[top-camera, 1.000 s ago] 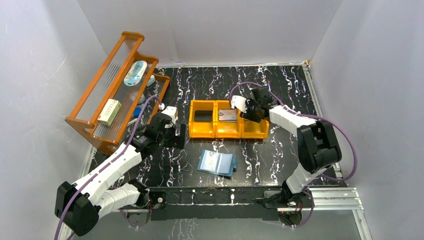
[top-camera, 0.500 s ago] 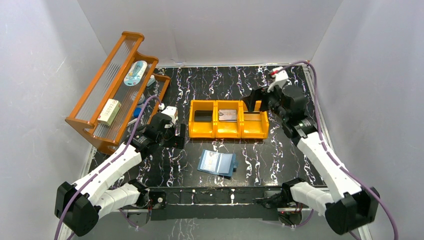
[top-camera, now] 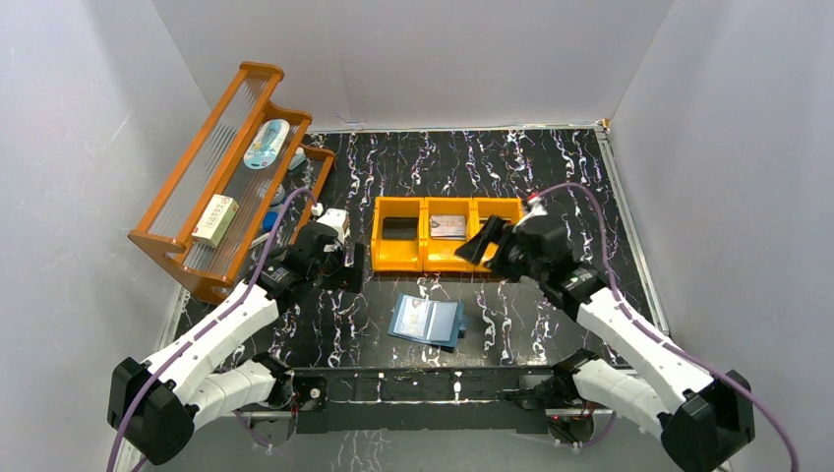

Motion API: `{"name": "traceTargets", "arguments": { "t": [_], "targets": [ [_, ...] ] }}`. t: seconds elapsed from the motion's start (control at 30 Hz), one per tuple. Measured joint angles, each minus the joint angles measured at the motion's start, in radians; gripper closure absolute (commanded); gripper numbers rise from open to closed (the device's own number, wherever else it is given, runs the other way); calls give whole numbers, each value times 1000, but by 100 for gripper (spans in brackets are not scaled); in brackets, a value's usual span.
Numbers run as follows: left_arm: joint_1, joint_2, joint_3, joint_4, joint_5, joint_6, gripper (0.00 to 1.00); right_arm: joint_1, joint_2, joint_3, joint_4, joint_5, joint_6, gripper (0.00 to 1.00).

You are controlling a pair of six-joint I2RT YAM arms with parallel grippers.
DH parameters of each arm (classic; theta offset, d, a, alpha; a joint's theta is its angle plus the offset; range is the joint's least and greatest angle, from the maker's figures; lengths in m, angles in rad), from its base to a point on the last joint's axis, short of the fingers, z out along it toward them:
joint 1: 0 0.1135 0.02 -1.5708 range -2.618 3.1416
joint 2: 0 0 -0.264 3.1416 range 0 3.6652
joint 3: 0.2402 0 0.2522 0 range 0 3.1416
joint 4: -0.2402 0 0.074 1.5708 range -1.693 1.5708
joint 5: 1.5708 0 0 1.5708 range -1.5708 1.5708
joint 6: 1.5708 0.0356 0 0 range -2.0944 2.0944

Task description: Take the credit cards out of the card holder

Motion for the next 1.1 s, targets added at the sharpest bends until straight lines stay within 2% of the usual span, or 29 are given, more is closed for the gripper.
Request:
{"name": "traceTargets", "arguments": {
  "t": [0.13,0.27,0.47,0.57,0.73,1.1],
  "targets": [
    [0,-2,0,0,-13,0,2,219,42,13,-147,145,97,2],
    [0,-5,0,0,-21,-1,2,340,146,84,-247,281,187,2],
    [0,-14,0,-3,-41,-3,2,540,418,260,-347,454,291,2],
    [0,-35,0,-8,-61,-7,2,632,580,375,-373,500,331,9],
    [0,-66,0,-8,-91,-13,2,683,712,455,-408,537,384,22],
    [0,-71,0,-15,-121,-24,2,688,774,472,-475,558,452,28]
  ]
}}
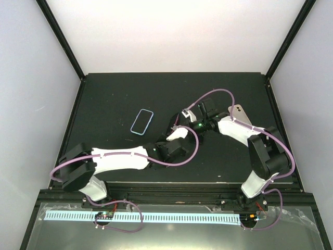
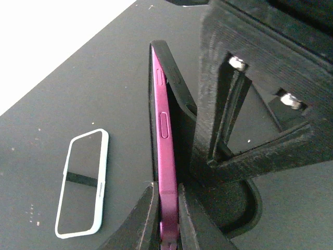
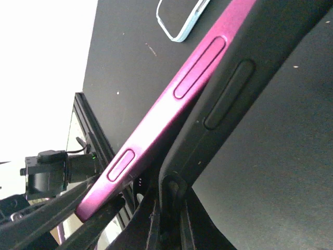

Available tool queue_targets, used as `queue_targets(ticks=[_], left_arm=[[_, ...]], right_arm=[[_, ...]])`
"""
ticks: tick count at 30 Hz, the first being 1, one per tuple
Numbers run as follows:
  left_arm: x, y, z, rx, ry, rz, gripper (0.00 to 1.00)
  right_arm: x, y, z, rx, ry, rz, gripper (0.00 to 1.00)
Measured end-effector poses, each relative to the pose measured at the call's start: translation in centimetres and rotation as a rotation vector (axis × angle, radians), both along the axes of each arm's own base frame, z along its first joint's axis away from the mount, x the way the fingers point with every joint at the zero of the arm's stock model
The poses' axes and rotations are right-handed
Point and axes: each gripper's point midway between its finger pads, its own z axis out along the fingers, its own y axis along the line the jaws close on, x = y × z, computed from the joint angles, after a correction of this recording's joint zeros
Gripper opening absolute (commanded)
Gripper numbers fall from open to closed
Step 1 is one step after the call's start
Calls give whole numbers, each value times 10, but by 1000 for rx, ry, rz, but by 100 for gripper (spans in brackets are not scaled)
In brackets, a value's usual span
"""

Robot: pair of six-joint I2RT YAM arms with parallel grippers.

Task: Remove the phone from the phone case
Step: Remove the phone case from the phone, then place the phone at the center of the board.

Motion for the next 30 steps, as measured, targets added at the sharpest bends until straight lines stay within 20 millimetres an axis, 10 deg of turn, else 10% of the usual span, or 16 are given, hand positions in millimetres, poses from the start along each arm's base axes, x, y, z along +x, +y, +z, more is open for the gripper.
queue_targets(ticks=[9, 15, 23, 30], left_arm=[[-14, 48, 69, -224, -80, 70, 1], [-20, 60, 63, -230, -77, 81, 2], [-17, 55, 34, -24, -44, 34, 2], [-5, 31, -1, 224, -8, -34, 1]], right_arm=[[27, -50, -44, -245, -63, -140, 1], [31, -57, -45, -292, -121, -115, 1], [82, -132, 31, -294, -329, -265, 1], [77, -199, 96, -318, -498, -379, 1]])
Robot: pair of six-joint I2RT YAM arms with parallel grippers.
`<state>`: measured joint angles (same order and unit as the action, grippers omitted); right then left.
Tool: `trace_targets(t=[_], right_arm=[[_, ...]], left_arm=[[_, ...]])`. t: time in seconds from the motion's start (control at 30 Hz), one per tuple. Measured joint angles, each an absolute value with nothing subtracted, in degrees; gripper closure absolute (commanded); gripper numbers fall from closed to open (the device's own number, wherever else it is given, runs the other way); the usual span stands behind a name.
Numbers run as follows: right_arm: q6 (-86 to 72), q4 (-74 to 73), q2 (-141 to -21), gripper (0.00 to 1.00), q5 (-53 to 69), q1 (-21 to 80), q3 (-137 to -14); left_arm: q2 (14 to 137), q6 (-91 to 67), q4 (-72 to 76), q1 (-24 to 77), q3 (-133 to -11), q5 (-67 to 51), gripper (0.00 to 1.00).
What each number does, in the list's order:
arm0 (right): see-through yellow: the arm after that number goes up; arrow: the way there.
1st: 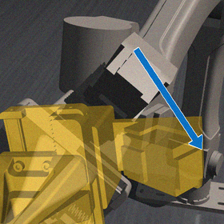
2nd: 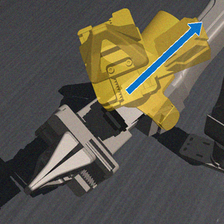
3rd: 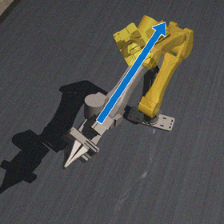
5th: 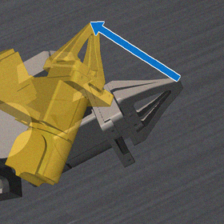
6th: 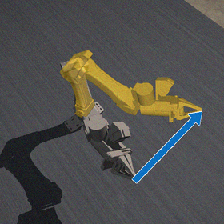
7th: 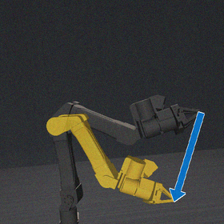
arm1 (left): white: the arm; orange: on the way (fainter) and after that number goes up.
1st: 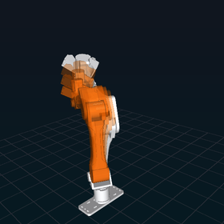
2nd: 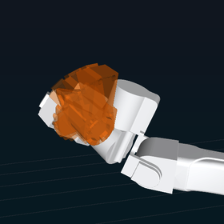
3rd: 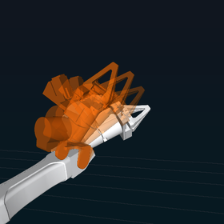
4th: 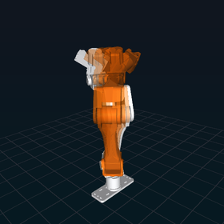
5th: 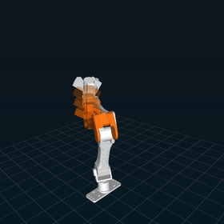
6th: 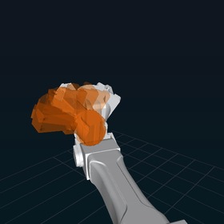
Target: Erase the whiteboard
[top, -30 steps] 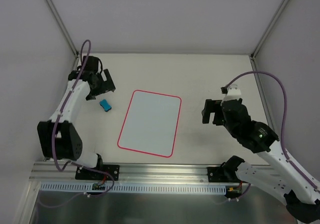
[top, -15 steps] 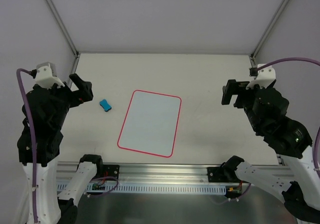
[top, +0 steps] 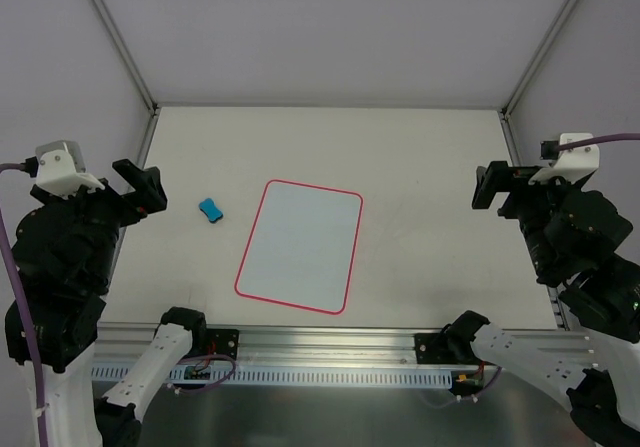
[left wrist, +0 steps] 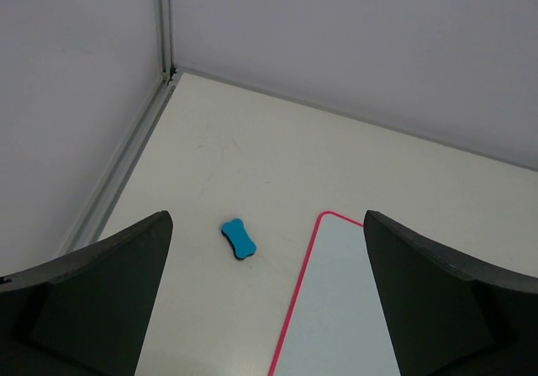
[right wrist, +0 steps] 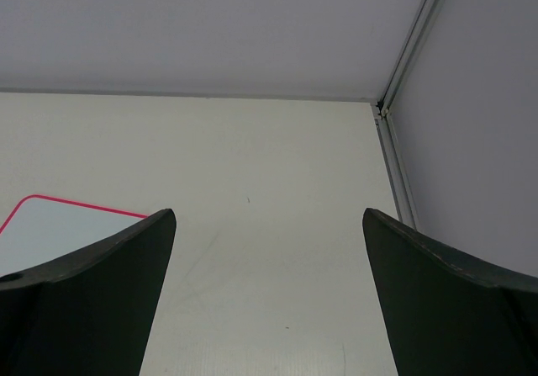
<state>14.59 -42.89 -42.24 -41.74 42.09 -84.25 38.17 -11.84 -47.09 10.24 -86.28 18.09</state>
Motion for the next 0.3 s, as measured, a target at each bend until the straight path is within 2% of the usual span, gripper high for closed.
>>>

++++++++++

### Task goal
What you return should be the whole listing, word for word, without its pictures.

### Written reply
[top-camera, 1.000 s ago] 
[top-camera, 0.500 s ago] 
[top-camera, now] 

Motion API: `{"name": "traceTargets", "arguments": { "t": [_], "targets": [ [_, ...] ] }}`. t: seconds elapsed from the motion's start (control at 30 Hz), one per tuple. Measured joint angles, each minus the joint angles measured at the motion's start, in radians; gripper closure absolute (commanded); gripper numbers rise from open to closed (the device's own number, wherever else it is given, runs the other way); calls give whole numbers, each value times 1000, but by 100 for gripper (spans in brackets are not scaled); in brackets, a value's usual span.
Numbers run as follows: left_arm: joint_1, joint_2, joint_3, joint_4, joint_5, joint_6, gripper (0.00 to 1.00); right_arm: joint_1, joint_2, joint_3, joint_4, joint_5, joint_6, gripper (0.00 to 1.00).

You are controlling a pair of six-joint I2RT YAM arms with parallel grippers.
DH parameters of each arm (classic; theta offset, d, a, alpha; a joint's theta is its angle plus the offset; range is the joint's least and greatest angle, from the maker's figures; lengths in m, angles in rad), from its base to a point on the last joint's axis, short of the fingers, z out along it toward them:
joint 1: 0 0.1135 0.02 -1.5708 range -2.618 3.1416
joint 2: 0 0 -0.264 3.1416 range 0 3.6652
joint 3: 0.2402 0 0.2522 0 range 0 3.1416
joint 4: -0.2402 0 0.074 1.5708 range -1.693 1.5708
joint 5: 1.5708 0 0 1.5708 range -1.5708 1.5708
joint 6: 1.5708 0.0356 0 0 range -2.0944 2.0944

Task description: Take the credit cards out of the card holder

Motion for the next 1.1 s, targets added at the sharpest bends until straight lines stay within 2% of the usual span, or 29 are given, more is closed for the gripper.
Request:
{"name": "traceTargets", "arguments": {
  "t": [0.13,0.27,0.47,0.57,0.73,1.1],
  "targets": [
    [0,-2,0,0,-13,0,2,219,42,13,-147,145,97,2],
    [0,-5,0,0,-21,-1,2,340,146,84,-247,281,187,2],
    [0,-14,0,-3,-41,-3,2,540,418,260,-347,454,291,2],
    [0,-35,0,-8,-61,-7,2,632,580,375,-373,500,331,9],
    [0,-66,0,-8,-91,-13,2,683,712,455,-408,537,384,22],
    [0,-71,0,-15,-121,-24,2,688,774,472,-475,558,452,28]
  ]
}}

Available tool queue_targets, used as `queue_targets(ticks=[_], left_arm=[[_, ...]], right_arm=[[_, ...]])`
"""
ticks: tick count at 30 Hz, the first being 1, one per tuple
Numbers run as follows:
  left_arm: x, y, z, rx, ry, rz, gripper (0.00 to 1.00)
  right_arm: x, y, z, rx, ry, rz, gripper (0.00 to 1.00)
Measured end-effector poses, each relative to the pose measured at the call's start: translation in centimetres and rotation as a rotation vector (axis × angle, radians), both along the axes of each arm's own base frame, z along its first joint's axis away from the mount, x the way the fingers point with every joint at the zero of the arm's stock model
The poses' axes and rotations are right-handed
Point and axes: each gripper's point midway between its finger pads, its own z axis out along the fingers, its own y axis along the line the jaws close on, x = y × z, computed from the joint angles, after a correction of this recording's joint zeros
Gripper opening absolute (commanded)
Gripper numbers fall from open to closed
Step 1 is one step after the call's start
Calls give whole numbers, each value times 10, but by 1000 for rx, ry, rz, but by 100 for gripper (spans in brackets are not scaled)
In brackets, a value's usual span
"""

Robot: pair of six-joint I2RT YAM arms with parallel grippers.

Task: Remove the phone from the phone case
Step: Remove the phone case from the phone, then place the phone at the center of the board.

Motion for the next 30 steps, as measured, targets added at the sharpest bends until straight lines stay within 20 millimetres an axis, 10 deg of turn, else 10% of the usual span, or 16 are given, hand positions in millimetres, poses from the start along each arm's base axes, x, y, z along +x, +y, +z, more is open for the gripper.
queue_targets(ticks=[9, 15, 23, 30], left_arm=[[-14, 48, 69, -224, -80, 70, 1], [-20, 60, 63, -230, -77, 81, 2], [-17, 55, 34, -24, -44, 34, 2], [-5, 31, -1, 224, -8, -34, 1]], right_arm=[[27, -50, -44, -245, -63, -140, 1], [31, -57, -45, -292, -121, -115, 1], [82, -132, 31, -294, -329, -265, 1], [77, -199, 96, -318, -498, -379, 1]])
Robot: pair of six-joint I2RT YAM arms with parallel grippers.
`<state>`: measured joint angles (same order and unit as the action, grippers omitted); right then left.
Tool: `trace_targets(t=[_], right_arm=[[_, ...]], left_arm=[[_, ...]])`. t: time in seconds from the motion's start (control at 30 Hz), one per tuple. Measured joint angles, each an absolute value with nothing subtracted, in degrees; gripper closure absolute (commanded); gripper numbers fall from closed to open (the device's own number, wherever else it is given, runs the other way); the usual span stands behind a name.
Numbers run as follows: right_arm: q6 (-86 to 72), q4 (-74 to 73), q2 (-141 to -21), gripper (0.00 to 1.00), q5 (-53 to 69), q1 (-21 to 80), q3 (-137 to -14); left_arm: q2 (14 to 137), q6 (-91 to 67), q4 (-72 to 76), q1 (-24 to 77), q3 (-133 to -11), q5 (-67 to 51), gripper (0.00 to 1.00).
What each number does, in the list's order:
arm0 (right): see-through yellow: the arm after that number goes up; arrow: the way there.
1st: 
2nd: 
3rd: 
5th: 
6th: 
7th: 
arm1 (left): white: the arm; orange: on the way (fainter) and after that number goes up.
1st: 
2nd: 
3rd: 
4th: 
5th: 
6th: 
Target: Erase the whiteboard
[top, -30 steps] 
[top, -15 steps] 
[top, +0 steps] 
[left wrist, +0 steps] 
[right wrist, +0 steps] 
<state>14.59 -42.89 -42.24 -41.74 42.09 -84.25 38.17 -11.84 -47.09 10.24 -86.28 18.09</state>
Motion for the next 0.3 s, as measured, a target at each bend until the straight path is within 2% of the usual span, gripper high for closed.
>>>

This concludes the output.